Dorrough, who has been held in all three of California’s SHUs, writes of psychological struggles as a result of his prolonged isolation: “I know that, psychologically, damage has been done. I don’t just talk to myself, I curse myself out. Sometimes I’ll drop something – a piece of paper, a spoon – and I’ll get mad at whatever I’ve dropped. I’ll snatch it off the floor with the intention of harming it.”

Another Corcoran SHU inmate has also indicated a pessimistic view of CDCR’s policies, invoking deceased hunger striker Christian Gomez, who died while protesting the harsh conditions of Corcoran’s Administrative Segregation Unit:

“The reality is there is a significant number of us for whom death holds no real fear, in fact, in some ways – as an alternative to another few decades of this – it holds some appeal. If it becomes necessary to take up peaceful protest again – and it’s unfortunately looking that way – you may be writing a lot more Christian Gomez articles …

“Most here only want to, after so very long, hold their children, kiss their wives, speak to their families and have access to some meaningful program that will give them some hope of parole, higher education and marketable job skills. But all of this is indicative of a sick society, of values and mores that have never been seriously confronted and corrected in the history of U.S. social, political and economic development.”

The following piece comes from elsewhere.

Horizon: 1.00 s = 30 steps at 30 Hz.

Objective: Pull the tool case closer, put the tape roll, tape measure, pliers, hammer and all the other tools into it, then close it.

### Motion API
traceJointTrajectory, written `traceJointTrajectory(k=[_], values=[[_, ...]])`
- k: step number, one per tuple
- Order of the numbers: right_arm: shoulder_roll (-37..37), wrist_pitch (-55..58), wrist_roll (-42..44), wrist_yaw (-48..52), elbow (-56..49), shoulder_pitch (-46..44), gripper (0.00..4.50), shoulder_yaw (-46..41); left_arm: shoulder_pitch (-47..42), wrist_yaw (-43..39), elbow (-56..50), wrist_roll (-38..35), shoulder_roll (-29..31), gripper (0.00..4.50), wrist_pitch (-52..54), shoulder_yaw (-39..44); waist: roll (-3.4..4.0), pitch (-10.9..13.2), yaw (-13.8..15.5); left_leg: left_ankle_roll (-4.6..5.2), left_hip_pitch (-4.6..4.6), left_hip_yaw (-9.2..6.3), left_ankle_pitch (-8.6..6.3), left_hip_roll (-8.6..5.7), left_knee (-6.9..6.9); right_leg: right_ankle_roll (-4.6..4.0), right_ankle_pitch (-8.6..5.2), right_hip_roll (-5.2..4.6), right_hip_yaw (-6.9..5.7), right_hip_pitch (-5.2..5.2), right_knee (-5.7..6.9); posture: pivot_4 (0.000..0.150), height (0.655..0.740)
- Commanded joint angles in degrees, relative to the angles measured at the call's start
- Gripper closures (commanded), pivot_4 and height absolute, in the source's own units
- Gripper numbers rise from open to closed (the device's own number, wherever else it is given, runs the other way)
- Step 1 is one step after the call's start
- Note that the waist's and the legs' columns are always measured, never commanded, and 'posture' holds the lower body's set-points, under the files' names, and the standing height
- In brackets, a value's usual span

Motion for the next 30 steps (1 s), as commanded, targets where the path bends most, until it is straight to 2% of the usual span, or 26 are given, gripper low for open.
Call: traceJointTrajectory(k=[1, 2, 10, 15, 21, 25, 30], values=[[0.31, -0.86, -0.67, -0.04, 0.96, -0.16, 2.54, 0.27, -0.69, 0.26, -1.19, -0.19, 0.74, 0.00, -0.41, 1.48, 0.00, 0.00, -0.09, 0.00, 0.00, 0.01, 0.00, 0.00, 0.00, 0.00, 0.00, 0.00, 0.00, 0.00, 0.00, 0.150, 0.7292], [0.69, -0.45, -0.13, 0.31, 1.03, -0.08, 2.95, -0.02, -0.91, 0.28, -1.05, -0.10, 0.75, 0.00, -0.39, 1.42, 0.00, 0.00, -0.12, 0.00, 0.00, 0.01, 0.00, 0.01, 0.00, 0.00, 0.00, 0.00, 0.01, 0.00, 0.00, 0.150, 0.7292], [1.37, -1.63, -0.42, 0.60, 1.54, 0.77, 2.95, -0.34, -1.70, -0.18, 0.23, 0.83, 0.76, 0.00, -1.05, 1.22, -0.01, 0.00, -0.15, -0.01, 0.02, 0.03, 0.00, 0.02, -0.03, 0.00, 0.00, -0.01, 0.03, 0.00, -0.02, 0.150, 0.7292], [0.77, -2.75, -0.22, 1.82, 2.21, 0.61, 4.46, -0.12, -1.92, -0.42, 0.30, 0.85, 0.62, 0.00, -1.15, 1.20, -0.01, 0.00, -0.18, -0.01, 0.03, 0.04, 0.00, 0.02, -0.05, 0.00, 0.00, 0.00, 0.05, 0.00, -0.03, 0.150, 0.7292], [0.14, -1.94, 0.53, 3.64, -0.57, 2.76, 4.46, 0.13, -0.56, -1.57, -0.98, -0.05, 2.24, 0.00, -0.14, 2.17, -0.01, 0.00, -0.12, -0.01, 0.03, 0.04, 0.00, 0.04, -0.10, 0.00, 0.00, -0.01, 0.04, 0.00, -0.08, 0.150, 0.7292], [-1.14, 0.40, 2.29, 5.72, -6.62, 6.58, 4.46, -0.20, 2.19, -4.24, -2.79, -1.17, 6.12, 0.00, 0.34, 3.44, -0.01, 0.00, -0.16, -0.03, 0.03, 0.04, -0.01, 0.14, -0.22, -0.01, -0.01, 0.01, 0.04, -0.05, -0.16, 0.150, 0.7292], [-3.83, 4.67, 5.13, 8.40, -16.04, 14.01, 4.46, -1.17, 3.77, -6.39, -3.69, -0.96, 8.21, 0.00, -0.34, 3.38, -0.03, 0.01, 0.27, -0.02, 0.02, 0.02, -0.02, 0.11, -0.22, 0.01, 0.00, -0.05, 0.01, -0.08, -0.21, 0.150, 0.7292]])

Another Corcoran SHU inmate has also indicated a pessimistic view of CDCR’s policies: “The reality is there is a significant number of us for whom death holds no real fear, in fact, in some ways – as an alternative to another few decades of this – it holds some appeal. If it becomes necessary to take up peaceful protest again – and it’s unfortunately looking that way – you may be writing a lot more Christian Gomez articles …”

Meanwhile, the validated leaders of various STGs, including the Aryan Brotherhood and Black Guerilla Family, announced a call for an end to racial violence among California inmates. They have called for a cease to all hostilities in the prisons and jails starting Oct. 10.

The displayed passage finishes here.